Table 4 lists some of the optimized cutting-edge solutions. In practical engineering applications, the determination of many parameters needs to be gradually determined according to the priority order of the performance indicators. The weights of various indicators can be determined by preference, and mathematical methods can be used for normalization to obtain the optimized parameters that meet the usage scenarios.

Using a joint simulation model, we can compare the transmission efficiency and power density before and after optimization. The parameters before optimization are as follows: outer diameter of 150 mm, 14 turns, a turn spacing of 4 mm, and single-layer coated Litz wire with a wire diameter of 1.25 mm. Based on the actual selection, the optimized parameters are as follows: outer diameter of 108 mm, 11 turns, a turn spacing of 3 mm, and single-layer coated Litz wire with a wire diameter of 1.322 mm. Partial cutting-edge solutions are shown in

Table 6. Partial cutting-edge solutions.

Design Variables				Objective Function Values
Outer Diameter/mm	Number of Turns	Turn-to-Turn Spacing/mm	Wire Diameter/(mm)	$\mathit{\eta }$	$\mathit{\alpha }\mathbf{/}{\mathbf{(}\mathbf{10}}^{\mathbf{6}} \mathbf{W}\mathbf{/}{\mathbf{m}}^{\mathbf{3}}\mathbf{)}$
105.84	11.4	2.43	1.18	93.0%	5.94
106.33	11.4	2.62	1.29	93.2%	5.33
107.79	11.5	2.96	1.35	93.4%	4.66
108.43	11.7	3.05	1.43	93.6%	4.30
109.65	11.8	3.12	1.55	93.7%	3.94

.

The efficiency before optimization is 87.2%, and the efficiency after optimization is 93.35%. It increased by approximately 6%. The power density before optimization is ${1.267\times 10}^6 \mathrm{W}/{\mathrm{m}}^3$. The power density after optimization is ${4.782\times 10}^6 \mathrm{W}/{\mathrm{m}}^3$.

6. Summary

(1) First, the working principle of the MCR-WPT system was analyzed. After identifying a compensation structure suitable for underwater systems, a traditional mathematical model was established, and the variations in the self-inductance and mutual inductance of the underwater coils were analyzed.

(2) Through orthogonal experiments, the factors influencing the mutual inductance and self-inductance of planar spiral coils were analyzed. The self-inductance and mutual inductance values for each set of influencing factors were obtained. Based on the results of the orthogonal experiments, the self-inductance and mutual inductance were regressed and predicted using an RBF neural network, resulting in regression prediction models for self-inductance and mutual inductance.

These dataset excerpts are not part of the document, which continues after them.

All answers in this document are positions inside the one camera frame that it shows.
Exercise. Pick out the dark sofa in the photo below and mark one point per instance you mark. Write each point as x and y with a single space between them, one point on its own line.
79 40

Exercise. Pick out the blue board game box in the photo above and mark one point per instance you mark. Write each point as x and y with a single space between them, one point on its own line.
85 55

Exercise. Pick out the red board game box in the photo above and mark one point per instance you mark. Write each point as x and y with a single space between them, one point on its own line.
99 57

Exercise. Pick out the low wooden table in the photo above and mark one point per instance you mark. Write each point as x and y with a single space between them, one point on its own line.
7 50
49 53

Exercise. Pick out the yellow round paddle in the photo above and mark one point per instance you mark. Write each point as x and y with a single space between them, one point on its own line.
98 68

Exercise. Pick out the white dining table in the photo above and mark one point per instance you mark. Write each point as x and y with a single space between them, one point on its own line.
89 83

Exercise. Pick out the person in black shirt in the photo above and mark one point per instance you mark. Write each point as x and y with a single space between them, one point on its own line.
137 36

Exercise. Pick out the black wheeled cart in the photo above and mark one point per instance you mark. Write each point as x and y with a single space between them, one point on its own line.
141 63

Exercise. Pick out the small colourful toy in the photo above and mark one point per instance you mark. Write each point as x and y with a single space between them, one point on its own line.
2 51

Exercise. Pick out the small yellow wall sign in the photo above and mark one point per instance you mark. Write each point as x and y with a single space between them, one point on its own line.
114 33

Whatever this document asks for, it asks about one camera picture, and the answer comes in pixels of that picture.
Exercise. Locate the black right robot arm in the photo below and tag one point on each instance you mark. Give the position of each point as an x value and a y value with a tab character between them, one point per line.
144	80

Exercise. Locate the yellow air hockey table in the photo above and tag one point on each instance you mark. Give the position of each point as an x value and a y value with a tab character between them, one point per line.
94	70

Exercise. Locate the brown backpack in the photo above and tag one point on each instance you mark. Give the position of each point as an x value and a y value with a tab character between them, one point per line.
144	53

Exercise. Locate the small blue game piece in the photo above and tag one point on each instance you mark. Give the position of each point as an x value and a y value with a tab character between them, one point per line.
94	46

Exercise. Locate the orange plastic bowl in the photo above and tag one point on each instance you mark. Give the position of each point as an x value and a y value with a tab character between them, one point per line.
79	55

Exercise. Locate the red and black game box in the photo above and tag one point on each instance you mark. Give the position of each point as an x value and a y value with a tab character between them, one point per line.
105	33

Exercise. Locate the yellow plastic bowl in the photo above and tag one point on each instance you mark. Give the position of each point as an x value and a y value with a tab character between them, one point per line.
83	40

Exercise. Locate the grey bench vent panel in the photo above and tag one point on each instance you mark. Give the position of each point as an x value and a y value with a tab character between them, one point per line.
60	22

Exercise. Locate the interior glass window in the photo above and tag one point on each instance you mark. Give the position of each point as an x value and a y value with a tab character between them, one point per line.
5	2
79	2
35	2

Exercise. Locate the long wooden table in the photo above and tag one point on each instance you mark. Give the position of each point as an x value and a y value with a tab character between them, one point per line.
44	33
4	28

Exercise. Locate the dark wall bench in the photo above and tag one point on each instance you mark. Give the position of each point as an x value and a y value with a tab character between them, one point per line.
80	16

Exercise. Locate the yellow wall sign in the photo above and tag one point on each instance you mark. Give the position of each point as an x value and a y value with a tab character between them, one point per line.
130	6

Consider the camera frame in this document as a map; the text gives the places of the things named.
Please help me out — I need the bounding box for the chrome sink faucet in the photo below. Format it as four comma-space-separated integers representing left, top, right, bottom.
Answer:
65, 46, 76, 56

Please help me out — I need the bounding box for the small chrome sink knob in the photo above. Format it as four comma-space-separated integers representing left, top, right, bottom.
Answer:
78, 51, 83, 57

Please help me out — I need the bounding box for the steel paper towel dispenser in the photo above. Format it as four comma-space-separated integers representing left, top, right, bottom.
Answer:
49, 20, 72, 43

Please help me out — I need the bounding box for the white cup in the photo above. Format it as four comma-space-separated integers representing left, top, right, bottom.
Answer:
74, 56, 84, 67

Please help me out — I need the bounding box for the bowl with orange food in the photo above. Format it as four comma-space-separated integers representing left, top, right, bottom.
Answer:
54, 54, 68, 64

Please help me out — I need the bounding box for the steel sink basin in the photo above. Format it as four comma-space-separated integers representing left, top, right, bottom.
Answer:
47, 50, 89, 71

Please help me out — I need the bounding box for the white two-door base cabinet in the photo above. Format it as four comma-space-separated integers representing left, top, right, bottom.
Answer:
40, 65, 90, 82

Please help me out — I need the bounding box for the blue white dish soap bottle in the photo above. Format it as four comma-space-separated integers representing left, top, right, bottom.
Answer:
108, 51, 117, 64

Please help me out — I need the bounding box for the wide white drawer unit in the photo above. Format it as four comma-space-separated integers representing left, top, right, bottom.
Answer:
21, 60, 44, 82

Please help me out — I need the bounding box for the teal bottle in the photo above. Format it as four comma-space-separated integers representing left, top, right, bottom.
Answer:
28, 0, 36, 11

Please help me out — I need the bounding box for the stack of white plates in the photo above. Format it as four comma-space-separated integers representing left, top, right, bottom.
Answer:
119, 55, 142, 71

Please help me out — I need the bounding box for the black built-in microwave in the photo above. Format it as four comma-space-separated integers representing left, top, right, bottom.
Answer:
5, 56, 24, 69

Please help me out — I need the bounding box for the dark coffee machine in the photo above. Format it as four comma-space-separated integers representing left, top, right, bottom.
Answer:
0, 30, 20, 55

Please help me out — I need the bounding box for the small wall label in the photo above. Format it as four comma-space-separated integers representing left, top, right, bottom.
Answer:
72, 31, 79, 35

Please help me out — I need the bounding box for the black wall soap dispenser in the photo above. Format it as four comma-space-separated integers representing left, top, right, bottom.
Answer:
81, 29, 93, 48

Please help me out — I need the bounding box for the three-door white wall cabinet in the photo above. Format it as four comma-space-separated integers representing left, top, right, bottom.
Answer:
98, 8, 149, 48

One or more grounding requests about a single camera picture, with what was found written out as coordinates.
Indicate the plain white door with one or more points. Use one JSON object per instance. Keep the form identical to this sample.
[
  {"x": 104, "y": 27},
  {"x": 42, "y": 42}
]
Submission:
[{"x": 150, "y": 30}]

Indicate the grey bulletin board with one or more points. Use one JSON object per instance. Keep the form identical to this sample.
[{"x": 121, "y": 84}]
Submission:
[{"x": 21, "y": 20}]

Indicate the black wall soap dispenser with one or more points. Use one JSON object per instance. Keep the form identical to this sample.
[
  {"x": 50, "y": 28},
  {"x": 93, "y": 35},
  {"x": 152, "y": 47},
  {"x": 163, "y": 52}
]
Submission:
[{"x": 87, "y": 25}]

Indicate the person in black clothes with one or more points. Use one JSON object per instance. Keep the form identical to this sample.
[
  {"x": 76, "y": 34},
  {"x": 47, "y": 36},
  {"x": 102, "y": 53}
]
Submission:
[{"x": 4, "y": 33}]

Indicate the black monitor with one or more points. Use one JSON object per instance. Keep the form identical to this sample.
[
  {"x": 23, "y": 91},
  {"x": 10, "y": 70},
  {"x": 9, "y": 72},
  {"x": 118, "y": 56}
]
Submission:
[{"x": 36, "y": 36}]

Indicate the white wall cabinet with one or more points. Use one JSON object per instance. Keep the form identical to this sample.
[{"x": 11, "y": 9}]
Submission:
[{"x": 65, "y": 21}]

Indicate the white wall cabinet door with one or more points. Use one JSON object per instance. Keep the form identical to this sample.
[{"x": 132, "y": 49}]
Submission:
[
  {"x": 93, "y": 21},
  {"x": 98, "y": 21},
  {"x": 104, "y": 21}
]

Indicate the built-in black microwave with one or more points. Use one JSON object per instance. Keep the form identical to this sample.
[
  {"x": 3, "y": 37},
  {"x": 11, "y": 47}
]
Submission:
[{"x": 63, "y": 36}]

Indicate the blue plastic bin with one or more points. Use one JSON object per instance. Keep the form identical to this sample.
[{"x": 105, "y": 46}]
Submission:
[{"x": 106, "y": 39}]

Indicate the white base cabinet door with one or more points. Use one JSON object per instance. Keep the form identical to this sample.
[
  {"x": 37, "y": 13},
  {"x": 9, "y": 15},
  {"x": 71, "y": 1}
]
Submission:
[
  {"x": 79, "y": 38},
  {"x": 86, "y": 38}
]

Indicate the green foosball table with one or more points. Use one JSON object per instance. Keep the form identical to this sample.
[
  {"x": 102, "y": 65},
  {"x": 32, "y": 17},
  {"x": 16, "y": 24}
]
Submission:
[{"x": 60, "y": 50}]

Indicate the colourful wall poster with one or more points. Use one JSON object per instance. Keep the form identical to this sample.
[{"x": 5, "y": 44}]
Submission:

(3) Two optimization objectives for the coupling mechanism were determined as follows: the system transmission efficiency and power density of the coupling mechanism. Under the constraints of meeting the minimum output power requirement, ensuring the electrical stress on the devices is less than the rated value, and the feasibility of winding, multiple sets of design parameters for the two coils were obtained through the NSGA-II algorithm. The optimized scheme achieved an efficiency of 93.4%, which is around a 6% improvement over the original scheme, and a power density that is approximately twice that of the original scheme.